Crime has been greatly developed by civilisation, by the numerous processes invented to add to the comforts and conveniences in the business of daily life. The adoption of a circulating medium was soon followed by the production of spurious money, the hundred and one devices for forging notes, manufacturing coin, and clipping, sweating, and misusing that made of precious metals. The extension of banks, of credit, of financial transactions on paper, has encouraged the trade of the forger and fabricator, whose misdeeds, aimed against monetary values of all kinds, cover an extraordinarily wide range. The gigantic accumulation no less than the general diffusion of wealth, with the variety of operations that accompany its profitable manipulation, has offered temptations irresistibly strong to evil-or weak-minded people, who seem to see chances of aggrandisement, or of escape from pressing embarrassments, with the strong hope always of replacing abstractions, rectifying defalcations, or altogether evading detection.

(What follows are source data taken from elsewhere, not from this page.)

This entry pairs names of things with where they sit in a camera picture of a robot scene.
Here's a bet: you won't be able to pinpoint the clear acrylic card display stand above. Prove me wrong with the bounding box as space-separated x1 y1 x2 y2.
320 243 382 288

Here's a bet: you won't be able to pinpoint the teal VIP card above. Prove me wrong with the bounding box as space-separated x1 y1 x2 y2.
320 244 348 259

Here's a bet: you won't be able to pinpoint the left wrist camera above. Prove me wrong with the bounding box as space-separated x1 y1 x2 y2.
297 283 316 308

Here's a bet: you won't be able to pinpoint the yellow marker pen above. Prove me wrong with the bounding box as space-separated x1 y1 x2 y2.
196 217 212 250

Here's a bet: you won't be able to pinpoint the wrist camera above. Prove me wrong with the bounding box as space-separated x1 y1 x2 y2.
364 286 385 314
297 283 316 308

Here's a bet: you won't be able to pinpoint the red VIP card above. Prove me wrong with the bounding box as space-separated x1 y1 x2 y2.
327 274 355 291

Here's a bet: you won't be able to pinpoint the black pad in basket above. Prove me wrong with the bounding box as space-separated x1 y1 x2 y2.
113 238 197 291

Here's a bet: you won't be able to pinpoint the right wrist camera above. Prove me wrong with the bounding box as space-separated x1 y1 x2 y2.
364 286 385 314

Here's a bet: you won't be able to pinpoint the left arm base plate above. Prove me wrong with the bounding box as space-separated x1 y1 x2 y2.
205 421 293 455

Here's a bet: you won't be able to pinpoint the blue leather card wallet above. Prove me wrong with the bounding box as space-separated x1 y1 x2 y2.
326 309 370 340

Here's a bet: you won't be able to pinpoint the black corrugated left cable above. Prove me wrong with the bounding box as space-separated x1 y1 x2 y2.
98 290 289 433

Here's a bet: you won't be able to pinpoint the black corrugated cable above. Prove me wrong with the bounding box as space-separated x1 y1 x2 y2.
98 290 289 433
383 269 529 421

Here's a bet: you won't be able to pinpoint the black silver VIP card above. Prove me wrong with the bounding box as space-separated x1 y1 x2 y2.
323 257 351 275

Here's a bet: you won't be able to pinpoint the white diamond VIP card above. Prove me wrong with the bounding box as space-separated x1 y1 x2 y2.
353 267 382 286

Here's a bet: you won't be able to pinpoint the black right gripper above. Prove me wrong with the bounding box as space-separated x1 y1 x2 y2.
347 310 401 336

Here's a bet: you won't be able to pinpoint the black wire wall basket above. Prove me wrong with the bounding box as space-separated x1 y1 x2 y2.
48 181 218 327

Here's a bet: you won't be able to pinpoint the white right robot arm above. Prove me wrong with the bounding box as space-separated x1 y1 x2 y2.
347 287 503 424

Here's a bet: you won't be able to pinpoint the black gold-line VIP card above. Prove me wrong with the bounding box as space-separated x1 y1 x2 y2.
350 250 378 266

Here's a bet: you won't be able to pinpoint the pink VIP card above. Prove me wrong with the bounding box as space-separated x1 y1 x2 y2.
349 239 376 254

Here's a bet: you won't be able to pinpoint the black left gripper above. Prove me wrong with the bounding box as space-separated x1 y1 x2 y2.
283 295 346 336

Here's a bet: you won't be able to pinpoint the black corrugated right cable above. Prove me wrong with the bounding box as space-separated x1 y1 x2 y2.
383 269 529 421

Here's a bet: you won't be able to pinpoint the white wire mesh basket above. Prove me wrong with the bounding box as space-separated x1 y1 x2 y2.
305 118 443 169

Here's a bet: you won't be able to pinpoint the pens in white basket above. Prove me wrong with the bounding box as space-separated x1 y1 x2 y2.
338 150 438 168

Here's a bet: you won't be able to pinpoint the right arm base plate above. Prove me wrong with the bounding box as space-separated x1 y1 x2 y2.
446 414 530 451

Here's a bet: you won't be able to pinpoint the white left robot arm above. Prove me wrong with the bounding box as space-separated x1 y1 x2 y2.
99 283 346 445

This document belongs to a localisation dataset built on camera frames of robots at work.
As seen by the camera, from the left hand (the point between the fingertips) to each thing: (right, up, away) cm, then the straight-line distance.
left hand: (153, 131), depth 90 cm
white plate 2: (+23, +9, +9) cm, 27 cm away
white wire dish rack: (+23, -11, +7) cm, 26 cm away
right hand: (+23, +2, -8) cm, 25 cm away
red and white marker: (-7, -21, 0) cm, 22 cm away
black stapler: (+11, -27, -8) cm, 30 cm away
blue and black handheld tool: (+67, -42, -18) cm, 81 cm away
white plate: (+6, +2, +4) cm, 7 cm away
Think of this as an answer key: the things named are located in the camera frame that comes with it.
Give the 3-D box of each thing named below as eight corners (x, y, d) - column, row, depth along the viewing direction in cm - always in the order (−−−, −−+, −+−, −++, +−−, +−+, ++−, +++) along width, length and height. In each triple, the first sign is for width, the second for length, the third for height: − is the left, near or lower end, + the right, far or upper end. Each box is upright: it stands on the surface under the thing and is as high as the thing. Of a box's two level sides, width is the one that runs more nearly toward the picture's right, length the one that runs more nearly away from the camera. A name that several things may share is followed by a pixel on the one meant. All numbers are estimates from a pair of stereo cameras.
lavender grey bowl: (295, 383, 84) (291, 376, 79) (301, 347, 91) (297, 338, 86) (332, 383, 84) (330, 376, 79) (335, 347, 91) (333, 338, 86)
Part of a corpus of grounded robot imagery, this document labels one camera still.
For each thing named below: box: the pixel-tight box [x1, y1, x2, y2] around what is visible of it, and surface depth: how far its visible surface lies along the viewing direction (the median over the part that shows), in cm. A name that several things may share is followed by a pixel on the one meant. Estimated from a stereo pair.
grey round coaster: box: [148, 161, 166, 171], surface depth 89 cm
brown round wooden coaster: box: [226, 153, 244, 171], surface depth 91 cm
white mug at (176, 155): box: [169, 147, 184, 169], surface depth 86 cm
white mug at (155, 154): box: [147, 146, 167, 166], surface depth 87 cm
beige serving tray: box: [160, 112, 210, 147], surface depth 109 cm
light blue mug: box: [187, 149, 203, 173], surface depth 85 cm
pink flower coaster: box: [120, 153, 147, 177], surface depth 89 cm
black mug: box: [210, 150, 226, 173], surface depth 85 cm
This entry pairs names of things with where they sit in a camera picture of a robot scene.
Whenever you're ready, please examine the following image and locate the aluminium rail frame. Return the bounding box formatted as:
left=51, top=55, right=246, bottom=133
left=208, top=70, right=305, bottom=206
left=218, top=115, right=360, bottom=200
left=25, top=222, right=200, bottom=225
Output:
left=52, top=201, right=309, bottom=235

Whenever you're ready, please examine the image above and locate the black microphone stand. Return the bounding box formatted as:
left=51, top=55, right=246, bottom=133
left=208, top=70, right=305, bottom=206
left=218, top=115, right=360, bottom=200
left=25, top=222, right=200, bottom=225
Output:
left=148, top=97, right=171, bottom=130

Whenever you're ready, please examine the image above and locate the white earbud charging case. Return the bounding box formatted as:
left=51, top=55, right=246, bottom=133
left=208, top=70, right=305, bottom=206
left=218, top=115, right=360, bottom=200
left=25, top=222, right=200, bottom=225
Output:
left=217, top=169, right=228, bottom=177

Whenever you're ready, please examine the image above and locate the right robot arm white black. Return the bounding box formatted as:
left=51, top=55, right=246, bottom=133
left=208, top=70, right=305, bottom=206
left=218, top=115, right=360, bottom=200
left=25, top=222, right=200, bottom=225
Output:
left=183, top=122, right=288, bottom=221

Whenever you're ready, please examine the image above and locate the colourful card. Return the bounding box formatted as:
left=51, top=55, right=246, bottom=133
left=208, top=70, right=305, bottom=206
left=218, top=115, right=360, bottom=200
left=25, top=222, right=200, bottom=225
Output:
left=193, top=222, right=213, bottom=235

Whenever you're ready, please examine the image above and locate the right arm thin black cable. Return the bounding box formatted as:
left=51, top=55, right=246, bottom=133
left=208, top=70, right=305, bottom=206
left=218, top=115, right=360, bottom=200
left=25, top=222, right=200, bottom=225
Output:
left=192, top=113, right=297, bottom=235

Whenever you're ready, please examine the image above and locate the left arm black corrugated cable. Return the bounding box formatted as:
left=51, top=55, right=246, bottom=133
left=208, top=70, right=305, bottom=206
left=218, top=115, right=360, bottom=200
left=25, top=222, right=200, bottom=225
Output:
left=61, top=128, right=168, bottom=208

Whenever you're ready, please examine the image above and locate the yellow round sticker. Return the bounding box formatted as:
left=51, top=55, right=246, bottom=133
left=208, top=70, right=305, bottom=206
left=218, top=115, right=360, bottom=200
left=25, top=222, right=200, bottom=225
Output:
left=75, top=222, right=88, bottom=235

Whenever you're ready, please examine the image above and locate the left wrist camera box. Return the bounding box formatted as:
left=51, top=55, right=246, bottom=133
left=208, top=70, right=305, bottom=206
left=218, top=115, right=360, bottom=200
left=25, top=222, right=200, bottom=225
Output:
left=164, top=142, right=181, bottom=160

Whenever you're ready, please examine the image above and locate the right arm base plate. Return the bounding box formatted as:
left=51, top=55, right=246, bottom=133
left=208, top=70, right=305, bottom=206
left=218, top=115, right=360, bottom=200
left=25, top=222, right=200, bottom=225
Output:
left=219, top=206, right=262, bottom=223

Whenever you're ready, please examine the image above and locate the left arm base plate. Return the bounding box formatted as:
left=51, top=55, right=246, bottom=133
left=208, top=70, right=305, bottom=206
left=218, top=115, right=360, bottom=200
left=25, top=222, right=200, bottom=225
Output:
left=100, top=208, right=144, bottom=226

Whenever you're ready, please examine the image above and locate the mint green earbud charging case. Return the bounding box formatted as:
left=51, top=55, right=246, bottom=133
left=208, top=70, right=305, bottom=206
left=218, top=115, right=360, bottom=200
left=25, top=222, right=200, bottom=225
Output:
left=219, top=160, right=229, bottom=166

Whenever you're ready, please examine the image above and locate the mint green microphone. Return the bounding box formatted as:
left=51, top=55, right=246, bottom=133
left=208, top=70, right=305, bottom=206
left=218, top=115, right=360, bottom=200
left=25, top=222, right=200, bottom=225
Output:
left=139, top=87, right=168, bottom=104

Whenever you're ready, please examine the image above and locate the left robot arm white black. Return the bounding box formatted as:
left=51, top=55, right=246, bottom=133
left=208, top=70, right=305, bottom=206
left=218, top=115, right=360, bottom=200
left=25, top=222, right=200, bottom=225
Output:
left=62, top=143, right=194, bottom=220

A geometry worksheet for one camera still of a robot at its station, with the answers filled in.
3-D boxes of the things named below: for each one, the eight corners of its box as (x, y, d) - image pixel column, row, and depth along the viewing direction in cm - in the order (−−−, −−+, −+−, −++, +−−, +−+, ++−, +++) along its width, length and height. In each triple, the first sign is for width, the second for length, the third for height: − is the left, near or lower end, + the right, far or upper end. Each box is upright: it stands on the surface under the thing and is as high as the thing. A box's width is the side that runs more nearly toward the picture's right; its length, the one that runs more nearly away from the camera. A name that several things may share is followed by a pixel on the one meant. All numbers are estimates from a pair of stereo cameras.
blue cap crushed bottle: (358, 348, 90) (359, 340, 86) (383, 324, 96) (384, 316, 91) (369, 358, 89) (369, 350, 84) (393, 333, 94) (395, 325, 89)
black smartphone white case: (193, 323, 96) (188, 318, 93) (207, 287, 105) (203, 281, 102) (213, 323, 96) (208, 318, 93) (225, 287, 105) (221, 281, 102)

Less criminal, perhaps, but not less reprehensible, than the deliberately planned colossal frauds of a Robson, a Redpath, or a Sadleir are the victims of adverse circumstances, the Strahans, Dean-Pauls, Fauntleroys, who succeeded to bankrupt businesses and sought to cover up insolvency with a fight, a losing fight, against misfortune, resorting to nefarious practices, wholesale forgery, absolute misappropriation, and unpardonable breaches of trust.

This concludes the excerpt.